Die Kanarischen Inseln sehen sich mit zunehmenden Migranten-Ankünften allein gelassen. Die Regierung in Madrid zögert statt zu helfen. Die Untätigkeit könnte ernsthafte Konsequenzen nach sich ziehen.

Von Johannes Bornewasser Lesedauer: 3 Minuten

Seit Freitag läuft eine große Umsiedlungsaktion von rund 400 Migranten auf Gran Canaria. Der Präsident der Kanarischen Inseln, Ángel Víctor Torres, machte sich vor Ort ein Bild der Lage. Genau das erwarten die regionalen Politiker auch vom Migrationsminister aus Madrid. Doch der sagte seinen Besuch kurzfristig ab. Die Kanaren fühlen sich allein gelassen.

José Luis Escrivá ist Minister für Inklusion, soziale Sicherheit und Migration im Kabinett von Regierungschef Pedro Sánchez. Was derzeit auf den Kanarischen Inseln geschieht, ist zentraler Bestandteil der Aufgaben des Ökonom. Genauso wie Repräsentationstermine. Beides wäre auf Gran Canaria dringend nötig. Und entsprechend hatte sich Escrivá auf der Kanaren-Insel angekündigt. Erschienen ist er jedoch nicht.

Video: Schon während des Lockdowns erreichten mehrere Hundert Migranten die Kanaren:

Sonntagnachmittag kam erneut ein Boot an. Diesmal waren drei Migranten an Bord. Gegen 18.30 Uhr wurden die Hilfesuchenden zum Arguineguín-Pier gebracht. Es ist ein Vorgehen, das längst Routine geworden ist. Denn dort warten bereits Hunderte weitere Migranten.

Allein am Wochenende sollten rund 200 von ihnen umgesiedelt werden, um die provisorischen Lager am Hafen zu entlasten. Denn während am Freitag die Umsiedlung startete, erreichten schon am Samstag 57 weitere Personen die Insel. Zusammen mit der kleinen Patera von Sonntag rückten also bereits 60 Neuankömmlinge nach.

Frust auf den Kanaren: Migrationsminister sagt Besuch kurzfristig ab

Seit Anfang des Jahres hat die Zahl der Boote wieder zugenommen. Die Regierung der Kanarischen Inseln richtete immer wieder Hilfsersuchen nach Madrid. Doch wirkliche Unterstützung kam bisher nicht an. Als dann endlich der Besuch des Migrationsministers angekündigt wurde, machte sich vorsichtige Erleichterung breit. Immerhin werde man endlich gehört, lautete der Tenor.

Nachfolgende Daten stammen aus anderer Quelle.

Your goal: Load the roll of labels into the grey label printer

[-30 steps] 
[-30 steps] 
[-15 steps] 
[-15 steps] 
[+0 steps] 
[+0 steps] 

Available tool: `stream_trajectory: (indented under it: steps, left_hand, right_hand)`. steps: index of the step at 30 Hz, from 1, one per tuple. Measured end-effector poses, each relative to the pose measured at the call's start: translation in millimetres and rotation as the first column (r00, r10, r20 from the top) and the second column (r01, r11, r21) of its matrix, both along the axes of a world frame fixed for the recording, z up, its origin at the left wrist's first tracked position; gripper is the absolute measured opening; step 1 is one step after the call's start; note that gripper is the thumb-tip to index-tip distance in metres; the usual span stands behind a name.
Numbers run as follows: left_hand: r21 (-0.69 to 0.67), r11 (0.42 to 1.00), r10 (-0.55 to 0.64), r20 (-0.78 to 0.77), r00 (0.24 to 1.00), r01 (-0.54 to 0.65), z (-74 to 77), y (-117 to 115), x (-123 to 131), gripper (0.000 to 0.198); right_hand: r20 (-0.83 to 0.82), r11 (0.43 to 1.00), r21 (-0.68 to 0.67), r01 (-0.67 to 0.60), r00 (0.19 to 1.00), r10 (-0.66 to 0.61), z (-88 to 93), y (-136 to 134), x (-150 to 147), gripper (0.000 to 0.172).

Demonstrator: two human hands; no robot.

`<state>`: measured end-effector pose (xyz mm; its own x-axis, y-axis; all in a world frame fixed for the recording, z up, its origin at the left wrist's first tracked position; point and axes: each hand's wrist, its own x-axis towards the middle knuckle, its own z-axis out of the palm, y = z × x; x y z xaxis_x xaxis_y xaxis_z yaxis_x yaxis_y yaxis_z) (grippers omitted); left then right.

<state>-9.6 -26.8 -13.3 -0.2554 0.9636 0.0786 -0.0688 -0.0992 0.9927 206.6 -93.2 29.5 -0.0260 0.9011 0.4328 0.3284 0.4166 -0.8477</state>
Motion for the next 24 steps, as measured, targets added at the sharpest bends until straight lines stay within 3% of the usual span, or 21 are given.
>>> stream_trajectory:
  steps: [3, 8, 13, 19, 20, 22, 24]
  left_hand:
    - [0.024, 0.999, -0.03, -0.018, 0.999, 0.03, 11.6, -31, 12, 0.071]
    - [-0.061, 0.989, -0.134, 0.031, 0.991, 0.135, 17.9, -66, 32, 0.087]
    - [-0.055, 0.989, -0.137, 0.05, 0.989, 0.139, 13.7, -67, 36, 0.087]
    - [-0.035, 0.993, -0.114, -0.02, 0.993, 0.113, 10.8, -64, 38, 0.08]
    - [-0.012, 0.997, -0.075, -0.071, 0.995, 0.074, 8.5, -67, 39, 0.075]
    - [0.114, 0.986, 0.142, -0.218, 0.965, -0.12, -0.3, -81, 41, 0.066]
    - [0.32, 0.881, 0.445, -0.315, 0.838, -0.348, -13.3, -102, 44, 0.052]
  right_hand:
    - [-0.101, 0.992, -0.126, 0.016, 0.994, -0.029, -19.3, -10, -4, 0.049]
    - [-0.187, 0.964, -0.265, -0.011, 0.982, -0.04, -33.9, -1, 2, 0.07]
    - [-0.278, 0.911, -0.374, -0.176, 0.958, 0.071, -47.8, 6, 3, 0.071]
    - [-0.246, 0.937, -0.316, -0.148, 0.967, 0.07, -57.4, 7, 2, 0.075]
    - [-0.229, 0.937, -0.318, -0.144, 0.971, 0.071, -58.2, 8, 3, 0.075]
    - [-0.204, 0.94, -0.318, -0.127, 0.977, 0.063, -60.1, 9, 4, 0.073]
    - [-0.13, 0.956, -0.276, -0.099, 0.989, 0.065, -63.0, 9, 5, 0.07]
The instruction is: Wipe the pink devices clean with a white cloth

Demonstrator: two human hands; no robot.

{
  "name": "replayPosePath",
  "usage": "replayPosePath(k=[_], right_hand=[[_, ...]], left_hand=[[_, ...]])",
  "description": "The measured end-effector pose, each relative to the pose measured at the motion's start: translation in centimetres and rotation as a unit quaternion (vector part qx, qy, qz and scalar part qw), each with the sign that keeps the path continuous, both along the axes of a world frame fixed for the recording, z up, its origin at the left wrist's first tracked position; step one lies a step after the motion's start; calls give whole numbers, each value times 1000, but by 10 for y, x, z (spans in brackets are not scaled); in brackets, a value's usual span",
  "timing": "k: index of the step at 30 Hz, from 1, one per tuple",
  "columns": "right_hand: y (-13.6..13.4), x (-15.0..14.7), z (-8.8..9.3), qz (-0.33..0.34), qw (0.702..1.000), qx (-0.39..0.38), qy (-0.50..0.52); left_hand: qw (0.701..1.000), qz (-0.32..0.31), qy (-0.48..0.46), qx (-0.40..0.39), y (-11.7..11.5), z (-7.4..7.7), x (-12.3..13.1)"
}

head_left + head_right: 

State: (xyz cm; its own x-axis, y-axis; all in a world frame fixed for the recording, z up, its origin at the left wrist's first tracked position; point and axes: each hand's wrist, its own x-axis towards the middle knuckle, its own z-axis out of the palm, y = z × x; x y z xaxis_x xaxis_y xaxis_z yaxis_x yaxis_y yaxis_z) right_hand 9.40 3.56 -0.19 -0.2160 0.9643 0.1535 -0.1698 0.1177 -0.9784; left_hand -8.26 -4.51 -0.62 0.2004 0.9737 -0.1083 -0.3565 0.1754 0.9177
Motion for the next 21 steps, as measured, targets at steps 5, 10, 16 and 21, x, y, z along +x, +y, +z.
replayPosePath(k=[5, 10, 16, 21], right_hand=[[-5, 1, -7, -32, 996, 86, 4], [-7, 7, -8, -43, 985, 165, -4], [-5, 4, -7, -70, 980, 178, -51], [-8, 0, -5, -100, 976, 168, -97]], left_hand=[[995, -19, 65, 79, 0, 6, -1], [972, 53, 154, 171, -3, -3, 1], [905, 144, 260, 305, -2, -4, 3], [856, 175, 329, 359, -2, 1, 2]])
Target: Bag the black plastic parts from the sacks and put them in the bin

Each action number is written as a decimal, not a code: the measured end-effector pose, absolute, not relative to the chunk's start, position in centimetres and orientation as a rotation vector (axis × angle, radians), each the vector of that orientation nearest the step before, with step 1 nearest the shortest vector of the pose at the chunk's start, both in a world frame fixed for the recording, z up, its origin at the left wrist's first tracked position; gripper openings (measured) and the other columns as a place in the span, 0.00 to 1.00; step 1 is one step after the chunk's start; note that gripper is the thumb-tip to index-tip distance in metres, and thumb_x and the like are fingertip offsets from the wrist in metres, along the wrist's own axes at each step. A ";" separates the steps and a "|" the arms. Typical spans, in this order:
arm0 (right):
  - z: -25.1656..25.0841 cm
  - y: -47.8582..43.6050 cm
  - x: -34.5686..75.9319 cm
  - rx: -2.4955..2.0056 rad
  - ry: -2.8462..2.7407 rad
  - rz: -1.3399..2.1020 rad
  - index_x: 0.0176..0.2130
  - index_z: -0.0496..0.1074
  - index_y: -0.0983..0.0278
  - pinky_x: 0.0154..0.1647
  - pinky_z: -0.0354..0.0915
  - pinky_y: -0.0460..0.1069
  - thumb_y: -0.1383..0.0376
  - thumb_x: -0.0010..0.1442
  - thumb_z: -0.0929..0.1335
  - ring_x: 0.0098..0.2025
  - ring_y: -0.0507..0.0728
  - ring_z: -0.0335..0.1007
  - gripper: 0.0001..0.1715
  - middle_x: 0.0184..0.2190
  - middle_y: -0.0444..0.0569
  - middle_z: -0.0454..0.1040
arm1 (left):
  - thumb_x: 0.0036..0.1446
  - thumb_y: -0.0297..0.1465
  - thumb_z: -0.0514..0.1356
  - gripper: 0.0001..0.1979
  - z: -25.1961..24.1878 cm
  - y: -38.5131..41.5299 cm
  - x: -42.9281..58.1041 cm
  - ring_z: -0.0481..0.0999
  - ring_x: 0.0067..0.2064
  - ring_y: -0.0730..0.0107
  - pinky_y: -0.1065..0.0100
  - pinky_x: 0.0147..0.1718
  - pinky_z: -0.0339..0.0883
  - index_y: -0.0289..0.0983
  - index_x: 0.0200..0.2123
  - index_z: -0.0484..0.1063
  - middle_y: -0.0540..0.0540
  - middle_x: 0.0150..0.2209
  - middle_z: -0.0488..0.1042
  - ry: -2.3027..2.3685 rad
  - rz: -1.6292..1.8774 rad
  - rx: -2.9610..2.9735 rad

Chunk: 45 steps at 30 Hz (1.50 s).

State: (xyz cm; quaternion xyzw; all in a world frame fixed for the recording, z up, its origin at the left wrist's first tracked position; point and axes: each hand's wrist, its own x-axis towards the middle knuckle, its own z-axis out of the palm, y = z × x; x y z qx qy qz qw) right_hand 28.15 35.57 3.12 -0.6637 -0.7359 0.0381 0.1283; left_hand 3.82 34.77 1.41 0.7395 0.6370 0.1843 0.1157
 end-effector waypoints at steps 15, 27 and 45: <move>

Doch die Freude kam zu früh. Denn kurz vor dem Besuch des Ministers am 9. September folgte die Absage. Er werde auf die Kanarischen Inseln reisen, um sich vor Ort aus erster Hand ein Bild der Situation zu machen, sobald sein Zeitplan dies zulasse, ließ Escrivá mitteilen.

Die Enttäuschung war groß. Doch Torres reagierte staatsmännisch. Der Kanaren-Präsident sprach von “tiefem Unwohlsein”. Zu groß ist die Sorge, die zaghafte Handreichung aus Madrid zu gefährden. Deutlicher wurde daher ein anderer: “Er war nicht in der Lage, eine humanitäre Antwort zu geben, und jetzt sagt er, dass er kommen wird, wenn er Zeit hat. Das ist völlig inakzeptabel”, sagte der Abgeordnete der Partei Nueva Canarias im Kongress, Pedro Quevedo.

Torres probiert es unterdessen weiter diplomatisch. Der Politiker rief die Vizepräsidentin der Regierung, Carmen Calvo, zur Hilfe auf. Die “Unhöflichkeit” des Ministers belaste das Verhältnis zwischen den Kanaren und Madrid zusätzlich, hieß es. Und während der Disput zwischen regionaler und zentraler Regierung schwelt, warten Hunderte Migranten und Tausende Anwohner auf eine Lösung.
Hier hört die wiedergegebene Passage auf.